Some Enchanted Eveningis missing something -- not surprising, considering that the director quit halfway through rehearsals, leaving the cast to do its own direction and even build the set. The multitiered, blue-and-green, no-frills set would be practical with its many entrances and exits if the cast weren't afraid of it. The stairs become a hazard, especially for the women in their high heels, making their noisy entrances anything but graceful. At times, cast members even seem scared of one another. When they do connect during this evening of Rodgers and Hammerstein tunes, it often seems contrived. Marla Diane Gideos loosens up in Oklahoma's "Can't Say No." An energetic Shane Blanford connects with "Maria" from The Sound of Music. Stephanie Cohen switches between tickling the ivories and providing the most powerful voice of the evening. Songbird Kendra Tarbill looks gorgeous in the second act, when cast members change from "grocery store casual" to more formal attire. Reminiscent of classic beauties, this voluptuous redhead knows how to charm with a playful smile or a sensual snuggle. Despite the lack of direction, the voices of this ensemble blend well, weaving between Rodgers and Hammerstein songs with many beautiful moments. Given a good polishing, this raw talent could shine, but at the moment, the show is more a singing showcase than a production. (Through January 30 at Lake Worth Playhouse, 713 Lake Ave., Lake Worth, 561-586-6410)

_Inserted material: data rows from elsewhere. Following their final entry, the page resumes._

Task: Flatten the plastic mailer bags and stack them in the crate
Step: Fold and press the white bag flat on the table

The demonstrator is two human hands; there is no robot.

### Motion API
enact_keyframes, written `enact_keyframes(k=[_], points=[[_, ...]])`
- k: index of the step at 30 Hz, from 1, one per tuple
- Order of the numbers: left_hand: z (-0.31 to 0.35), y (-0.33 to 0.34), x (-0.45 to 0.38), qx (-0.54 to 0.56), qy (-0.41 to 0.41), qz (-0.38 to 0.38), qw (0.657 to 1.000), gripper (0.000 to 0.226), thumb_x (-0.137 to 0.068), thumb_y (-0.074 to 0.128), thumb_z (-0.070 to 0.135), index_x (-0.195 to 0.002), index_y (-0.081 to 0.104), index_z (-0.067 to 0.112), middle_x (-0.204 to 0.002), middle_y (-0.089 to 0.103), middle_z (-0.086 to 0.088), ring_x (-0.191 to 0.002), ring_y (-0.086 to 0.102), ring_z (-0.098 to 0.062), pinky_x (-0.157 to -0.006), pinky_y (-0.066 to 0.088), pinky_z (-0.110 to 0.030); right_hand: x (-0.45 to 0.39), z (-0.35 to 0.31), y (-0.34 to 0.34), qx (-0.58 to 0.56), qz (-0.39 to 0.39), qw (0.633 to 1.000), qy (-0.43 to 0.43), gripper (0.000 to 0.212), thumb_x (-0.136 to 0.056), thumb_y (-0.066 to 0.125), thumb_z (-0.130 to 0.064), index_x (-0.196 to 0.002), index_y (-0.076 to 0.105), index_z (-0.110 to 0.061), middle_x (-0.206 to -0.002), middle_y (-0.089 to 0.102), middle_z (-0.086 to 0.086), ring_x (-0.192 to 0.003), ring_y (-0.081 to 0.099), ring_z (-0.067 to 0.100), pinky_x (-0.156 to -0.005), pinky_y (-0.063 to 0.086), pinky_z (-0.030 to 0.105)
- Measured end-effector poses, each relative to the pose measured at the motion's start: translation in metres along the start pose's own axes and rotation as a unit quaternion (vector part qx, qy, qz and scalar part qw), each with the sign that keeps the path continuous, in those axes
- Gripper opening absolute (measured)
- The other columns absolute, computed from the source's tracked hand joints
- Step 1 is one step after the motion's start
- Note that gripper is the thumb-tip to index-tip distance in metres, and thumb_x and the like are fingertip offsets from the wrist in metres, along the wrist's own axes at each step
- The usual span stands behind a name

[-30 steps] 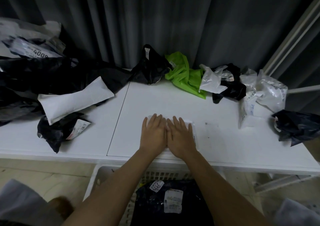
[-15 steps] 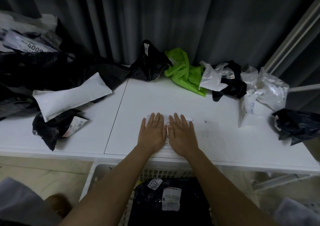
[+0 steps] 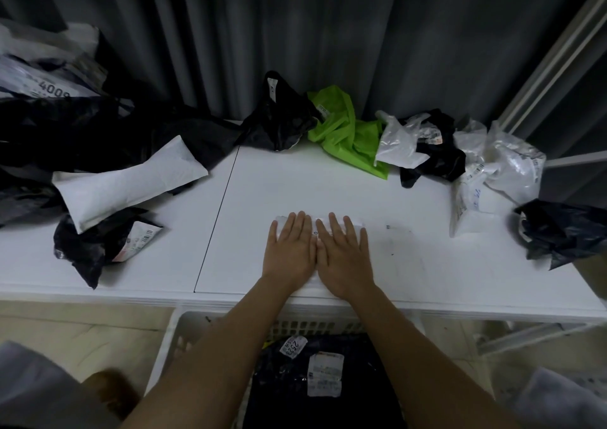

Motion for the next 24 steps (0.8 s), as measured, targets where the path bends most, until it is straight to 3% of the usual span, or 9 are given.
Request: enact_keyframes(k=[4,7,12,20,24], points=[[-0.002,0.005,0.001,0.003,0.002,0.015,1.0,0.085,-0.077,-0.023,0.044,-0.153,0.003,0.015,-0.161,0.0,-0.002,-0.148,-0.006,-0.015,-0.117,-0.009,-0.039,-0.001,0.001,0.002,-0.011,-0.009,1.0,0.006,0.072,-0.085,-0.015,-0.049,-0.153,0.002,-0.032,-0.161,-0.007,-0.005,-0.147,-0.013,0.017,-0.118,-0.011,0.044],[-0.003,0.008,0.002,0.006,0.001,0.019,1.0,0.084,-0.077,-0.023,0.045,-0.153,-0.001,0.016,-0.161,-0.004,-0.001,-0.147,-0.01,-0.015,-0.117,-0.01,-0.039,0.0,0.001,0.003,-0.005,0.008,1.0,0.0,0.08,-0.079,-0.02,-0.051,-0.153,0.003,-0.031,-0.161,-0.004,-0.004,-0.148,-0.01,0.018,-0.118,-0.011,0.044],[-0.003,0.011,0.003,-0.001,-0.001,0.027,1.0,0.08,-0.08,-0.02,0.043,-0.153,0.0,0.017,-0.161,-0.005,-0.002,-0.147,-0.011,-0.017,-0.119,-0.008,-0.04,0.001,0.001,0.007,0.019,0.021,1.0,-0.002,0.074,-0.083,-0.02,-0.048,-0.152,-0.002,-0.031,-0.161,-0.005,-0.004,-0.148,-0.011,0.018,-0.118,-0.011,0.045],[-0.003,0.015,0.0,-0.009,-0.004,0.015,1.0,0.082,-0.078,-0.023,0.043,-0.153,-0.003,0.019,-0.16,-0.008,-0.003,-0.147,-0.011,-0.018,-0.118,-0.009,-0.038,-0.001,0.001,0.013,0.032,0.05,0.998,-0.003,0.081,-0.082,-0.031,-0.053,-0.152,0.005,-0.032,-0.161,0.006,0.0,-0.148,-0.001,0.027,-0.117,-0.005,0.048],[-0.002,0.014,-0.002,-0.014,-0.025,-0.015,0.999,0.06,-0.097,-0.004,0.041,-0.153,-0.005,0.018,-0.16,-0.01,-0.005,-0.147,-0.011,-0.02,-0.118,-0.007,-0.038,-0.002,0.0,0.011,0.048,0.017,0.999,0.001,0.082,-0.08,-0.031,-0.053,-0.153,0.002,-0.033,-0.162,0.001,0.0,-0.148,-0.003,0.027,-0.118,-0.005,0.05]])
Point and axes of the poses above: each hand's wrist, its own x-axis away from the middle knuckle, its own y-axis out of the palm, z = x × y, the point moved 5 cm from there along -x, towards the middle knuckle
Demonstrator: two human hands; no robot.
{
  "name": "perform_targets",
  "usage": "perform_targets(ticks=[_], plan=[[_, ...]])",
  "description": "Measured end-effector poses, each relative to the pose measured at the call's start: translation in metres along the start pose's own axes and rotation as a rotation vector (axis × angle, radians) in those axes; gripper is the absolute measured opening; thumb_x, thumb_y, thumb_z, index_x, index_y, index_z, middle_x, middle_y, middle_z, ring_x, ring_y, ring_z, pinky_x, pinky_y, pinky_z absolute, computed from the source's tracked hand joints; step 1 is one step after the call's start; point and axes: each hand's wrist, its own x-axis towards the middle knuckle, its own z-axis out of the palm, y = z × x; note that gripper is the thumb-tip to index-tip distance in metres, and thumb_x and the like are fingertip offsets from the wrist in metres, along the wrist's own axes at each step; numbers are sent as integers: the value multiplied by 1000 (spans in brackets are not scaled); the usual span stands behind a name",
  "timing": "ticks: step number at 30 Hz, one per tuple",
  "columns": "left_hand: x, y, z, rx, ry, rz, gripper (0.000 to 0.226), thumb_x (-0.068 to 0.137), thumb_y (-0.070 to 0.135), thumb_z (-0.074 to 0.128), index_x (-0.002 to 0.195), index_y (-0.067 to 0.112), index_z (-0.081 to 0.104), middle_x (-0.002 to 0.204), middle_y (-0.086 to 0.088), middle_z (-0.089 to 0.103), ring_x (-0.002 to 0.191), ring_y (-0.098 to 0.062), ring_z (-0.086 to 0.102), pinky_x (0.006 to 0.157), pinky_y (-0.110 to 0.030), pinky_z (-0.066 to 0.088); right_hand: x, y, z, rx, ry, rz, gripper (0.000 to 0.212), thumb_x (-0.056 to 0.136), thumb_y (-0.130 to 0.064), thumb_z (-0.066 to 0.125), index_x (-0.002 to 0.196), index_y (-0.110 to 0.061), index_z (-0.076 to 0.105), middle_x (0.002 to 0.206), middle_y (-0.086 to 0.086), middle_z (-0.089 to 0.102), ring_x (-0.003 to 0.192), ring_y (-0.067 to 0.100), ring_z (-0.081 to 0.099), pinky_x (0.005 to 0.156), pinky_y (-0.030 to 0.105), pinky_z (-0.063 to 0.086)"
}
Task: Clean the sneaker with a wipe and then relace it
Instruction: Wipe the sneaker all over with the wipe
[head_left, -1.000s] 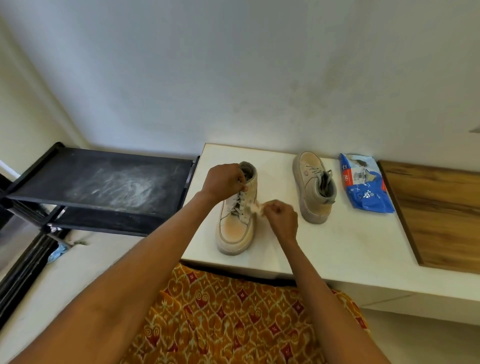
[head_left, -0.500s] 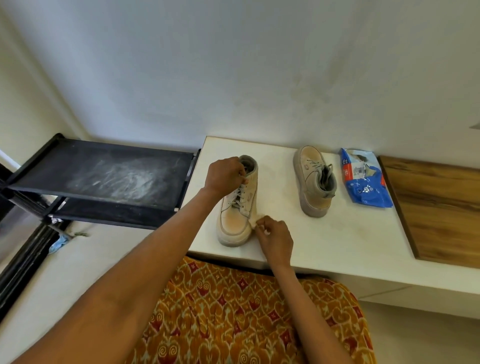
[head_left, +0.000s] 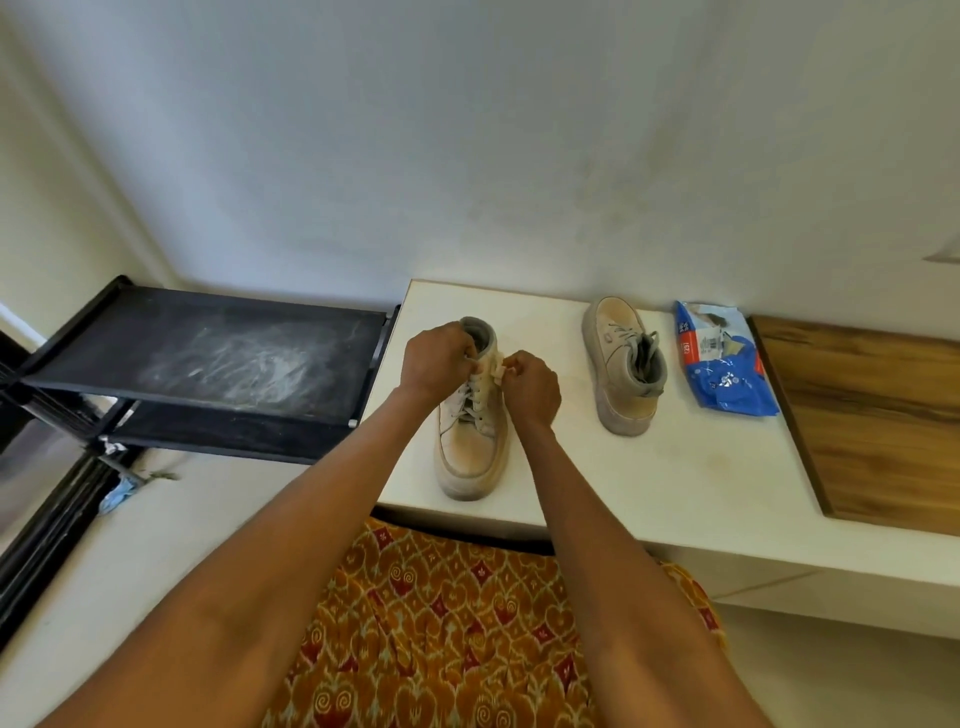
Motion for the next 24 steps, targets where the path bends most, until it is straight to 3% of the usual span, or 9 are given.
perform_targets(ticks=[3,9,13,17,20,22,24], plan=[[0,-1,3,-21,14,-14,18,81,31,69,86,13,72,98,0,66,81,-21,61,64,-25,37,-21,16,-1,78,0,-43,14,83,-11,56,71,-10,65,71,6,66,68,25,61,52,27,36],[-4,4,6,-30,38,-31,22,84,31,67,93,12,72,102,-1,64,84,-22,61,66,-26,38,-86,59,-21,-16,-41,-183,10,83,-18,63,88,-15,71,86,5,66,87,18,57,62,26,38],[-7,5,3,-34,41,-48,21,84,30,67,93,12,72,99,0,65,82,-21,61,65,-26,39,-85,63,-36,-61,-144,-157,9,82,-23,63,87,-21,70,87,0,67,83,16,58,59,25,34],[-10,0,2,-40,66,-112,17,83,30,68,83,13,73,88,0,68,74,-20,62,61,-25,42,-46,37,-39,143,28,-22,18,83,-9,56,86,-16,72,84,1,72,77,18,64,53,19,37],[-15,-4,5,-21,114,-140,18,83,30,67,77,14,72,82,1,68,70,-21,63,56,-25,40,-28,11,-29,73,-131,-127,23,85,-8,52,92,-6,73,94,10,73,85,23,65,70,27,47],[-16,-5,6,3,128,-151,19,84,30,66,79,13,73,80,0,68,69,-20,63,55,-24,40,-32,2,-16,-45,-265,-223,22,87,-16,52,82,-2,69,83,15,70,71,27,60,65,34,46],[-16,-6,7,5,130,-158,21,85,31,65,79,12,72,78,-1,69,68,-20,63,54,-23,38,-43,7,-7,-157,-256,-272,25,90,-25,52,81,-5,65,78,12,68,65,24,55,56,29,37]])
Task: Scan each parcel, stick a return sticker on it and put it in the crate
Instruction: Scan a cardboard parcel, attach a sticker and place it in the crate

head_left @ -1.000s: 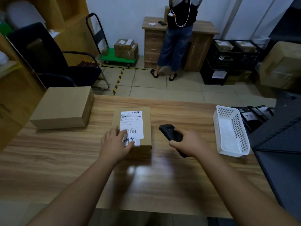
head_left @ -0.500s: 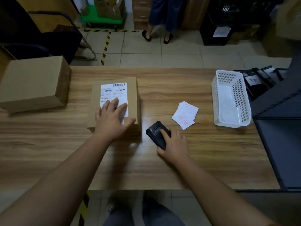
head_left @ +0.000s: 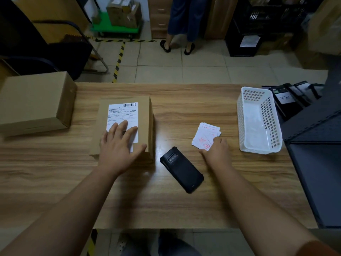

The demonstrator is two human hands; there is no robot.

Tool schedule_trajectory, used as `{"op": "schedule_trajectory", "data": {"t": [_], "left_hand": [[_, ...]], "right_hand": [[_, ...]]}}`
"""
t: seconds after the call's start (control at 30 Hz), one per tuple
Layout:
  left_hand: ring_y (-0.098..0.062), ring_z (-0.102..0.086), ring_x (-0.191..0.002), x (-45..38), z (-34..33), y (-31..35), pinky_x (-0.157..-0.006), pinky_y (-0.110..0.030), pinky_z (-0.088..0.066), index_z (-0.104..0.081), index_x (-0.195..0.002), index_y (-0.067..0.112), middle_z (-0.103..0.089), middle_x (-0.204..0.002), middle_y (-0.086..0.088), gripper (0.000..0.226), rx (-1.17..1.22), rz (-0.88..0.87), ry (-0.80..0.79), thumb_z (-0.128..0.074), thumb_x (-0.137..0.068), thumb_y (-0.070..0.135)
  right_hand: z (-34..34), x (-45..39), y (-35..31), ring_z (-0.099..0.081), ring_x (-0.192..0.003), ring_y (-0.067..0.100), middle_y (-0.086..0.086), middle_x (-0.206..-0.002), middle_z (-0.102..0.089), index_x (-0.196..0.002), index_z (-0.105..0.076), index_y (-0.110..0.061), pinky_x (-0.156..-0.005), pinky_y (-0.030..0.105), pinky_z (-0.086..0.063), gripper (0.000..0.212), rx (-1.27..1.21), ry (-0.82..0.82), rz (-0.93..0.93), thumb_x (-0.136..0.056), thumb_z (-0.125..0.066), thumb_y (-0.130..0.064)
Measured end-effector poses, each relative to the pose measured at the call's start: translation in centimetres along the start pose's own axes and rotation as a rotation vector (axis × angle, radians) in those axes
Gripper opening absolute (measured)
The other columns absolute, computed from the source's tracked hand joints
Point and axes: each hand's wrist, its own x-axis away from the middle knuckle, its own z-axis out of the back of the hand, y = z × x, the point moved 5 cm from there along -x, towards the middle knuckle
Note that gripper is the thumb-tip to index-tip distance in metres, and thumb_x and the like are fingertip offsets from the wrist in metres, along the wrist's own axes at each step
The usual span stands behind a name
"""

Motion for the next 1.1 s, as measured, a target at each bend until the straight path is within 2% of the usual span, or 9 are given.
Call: {"op": "schedule_trajectory", "data": {"t": [0.1, 0.2, 0.27, 0.37, 0.57, 0.7, 0.8, 0.93, 1.1], "left_hand": [[-0.027, -0.024, -0.145, 0.0, -0.1, 0.0, -0.113, -0.05, -0.018, -0.049, -0.137, 0.031, -0.034, -0.155, 0.0, 0.08, -0.002, -0.005, 0.0, -0.027, -0.076, 0.078], [-0.026, -0.024, -0.145, 0.1, -0.1, 0.0, -0.114, -0.05, -0.018, -0.049, -0.138, 0.032, -0.034, -0.155, 0.001, 0.08, -0.013, -0.003, -0.003, -0.026, -0.076, 0.078], [-0.026, -0.023, -0.145, 0.1, -0.1, 0.0, -0.114, -0.051, -0.018, -0.048, -0.139, 0.032, -0.033, -0.155, 0.001, 0.081, -0.019, -0.003, -0.008, -0.025, -0.076, 0.078], [-0.026, -0.022, -0.146, 0.0, 0.0, 0.0, -0.115, -0.051, -0.017, -0.047, -0.139, 0.032, -0.032, -0.156, 0.001, 0.081, -0.016, -0.005, -0.013, -0.024, -0.077, 0.079], [-0.026, -0.021, -0.146, 0.0, 0.0, -0.1, -0.115, -0.051, -0.016, -0.046, -0.14, 0.033, -0.031, -0.156, 0.001, 0.082, -0.028, -0.012, -0.022, -0.022, -0.077, 0.079], [-0.025, -0.02, -0.146, 0.0, -0.1, -0.1, -0.115, -0.051, -0.016, -0.045, -0.14, 0.033, -0.03, -0.156, 0.002, 0.082, -0.02, -0.008, -0.028, -0.022, -0.077, 0.079], [-0.024, -0.016, -0.148, 0.0, 0.0, 0.0, -0.117, -0.049, -0.013, -0.043, -0.142, 0.034, -0.027, -0.158, 0.003, 0.085, -0.004, -0.004, -0.05, -0.02, -0.075, 0.081], [-0.021, -0.008, -0.149, 0.1, 0.1, -0.1, -0.118, -0.047, -0.007, -0.036, -0.146, 0.037, -0.018, -0.161, 0.005, 0.089, 0.005, -0.001, -0.09, -0.015, -0.073, 0.083], [-0.02, -0.004, -0.15, 0.1, 0.2, -0.1, -0.119, -0.047, -0.005, -0.031, -0.148, 0.039, -0.013, -0.162, 0.006, 0.09, 0.043, -0.006, -0.13, -0.014, -0.071, 0.084]], "right_hand": [[0.2, -0.7, 0.5, -0.05, -0.118, 0.027, 0.008, -0.127, -0.049, -0.125, -0.048, -0.012, -0.093, 0.04, -0.045, 0.067, -0.284, -0.017, -0.098, -0.071, -0.085, -0.024], [0.6, -0.9, 1.4, -0.059, -0.099, 0.023, 0.007, -0.117, -0.058, -0.11, -0.052, -0.012, -0.076, 0.035, -0.048, 0.042, -0.461, -0.045, -0.185, -0.077, -0.078, -0.012], [1.2, -1.0, 1.7, -0.057, -0.083, 0.019, 0.006, -0.107, -0.064, -0.104, -0.056, -0.009, -0.065, 0.031, -0.044, 0.026, -0.482, -0.064, -0.198, -0.083, -0.072, -0.012], [1.9, -1.4, 2.1, -0.057, -0.079, 0.018, 0.009, -0.103, -0.07, -0.099, -0.066, -0.008, -0.06, 0.029, -0.04, 0.017, -0.47, -0.083, -0.196, -0.086, -0.07, -0.018], [2.8, -1.9, 1.3, -0.055, -0.075, 0.021, 0.016, -0.102, -0.071, -0.101, -0.071, -0.003, -0.06, 0.03, -0.035, 0.03, -0.202, -0.18, -0.086, -0.098, -0.055, -0.028], [3.6, -1.9, 1.6, -0.061, -0.099, 0.027, 0.012, -0.116, -0.068, -0.119, -0.065, -0.007, -0.074, 0.029, -0.037, 0.03, -0.308, -0.107, -0.057, -0.091, -0.064, -0.018], [4.6, -1.7, 2.0, -0.058, -0.09, 0.024, 0.01, -0.105, -0.068, -0.104, -0.066, -0.011, -0.072, 0.03, -0.036, 0.018, -0.38, -0.029, -0.063, -0.088, -0.067, -0.018], [4.7, -1.9, 1.8, -0.055, -0.085, 0.023, 0.013, -0.101, -0.068, -0.109, -0.07, -0.006, -0.072, 0.03, -0.037, 0.029, -0.309, -0.15, -0.052, -0.099, -0.053, -0.028], [4.0, -2.1, 1.8, -0.057, -0.098, 0.025, 0.013, -0.121, -0.065, -0.121, -0.066, -0.007, -0.077, 0.029, -0.036, 0.034, -0.207, -0.267, -0.022, -0.103, -0.045, -0.026]]}}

Enchanted April lives up to its name, with enticing characters and an engaging plot. Lotty Wilton (Cary Anne Spear) finds herself dissatisfied with her tyrannical husband and her humdrum existence. She finds escape through an ad in the paper -- a rentable castle in Italy. Her heart aflame with possibility, she ropes a reluctant fellow churchgoer, Rose (Laura Turnbull), into the vacation scheme. Needing two others to help pay the bills, Lotty and Rose entice the lonely and beautiful modern girl, Lady Caroline (Annie Reilly), and a rigid, gray-haired drill sergeant of a woman named Mrs. Graves (Pat Nesbit). The unfolding of the relationship among these strangers is poignant and moving. Spear is priceless, turning from a flighty victim to a natural and exuberant group leader. Turnbull evolves from a repressed wife into a blooming young woman ready to accept love. Reilly and Nesbit play character roles, but both show growth, especially Nesbit, who skillfully employs body language, speech, and a tight-lipped smile to unveil Mrs. Graves' more vulnerable side. (Through February 13 at Caldwell Theater, 7873 N. Federal Hwy., Boca Raton, 561-241-7380.)
The Boys Next Door is a heart-warming look at the lives of four mentally challenged men who live together. The actors brilliantly depict four unique, charming, and quirky personalities. Arnold (Michael Collins), in a colorful mismatched wardrobe and large black glasses, constantly spells out the injustices of life, threatening to move to Russia. A chubby and lovable Norman (Jason Scott Quinn) always has a donut hiding somewhere; he learns about love and dancing with an equally plump and challenged Sheila (Kelly Legratta), who toddles about shyly with a big bow on her head. Lucien (Brandon Morris) stoops over as he walks, pushing up his glasses, often carrying an entire set of Department of Agriculture manuals while mumbling the alphabet. Barry (Jeffrey Bower) seems the best-adjusted but is schizophrenic; he thinks he's a golf pro, but he shuts down when his father (Gordon McConnell), a harsh, abusive man, pays a surprise visit. Author Tom Griffin has crafted the play skillfully, allowing the audience the liberty to laugh while gaining respect for a diverse and often misunderstood group. (Through February 6 at Palm Beach Dramaworks, 322 Banyan Blvd., West Palm Beach, 561-625-6010.)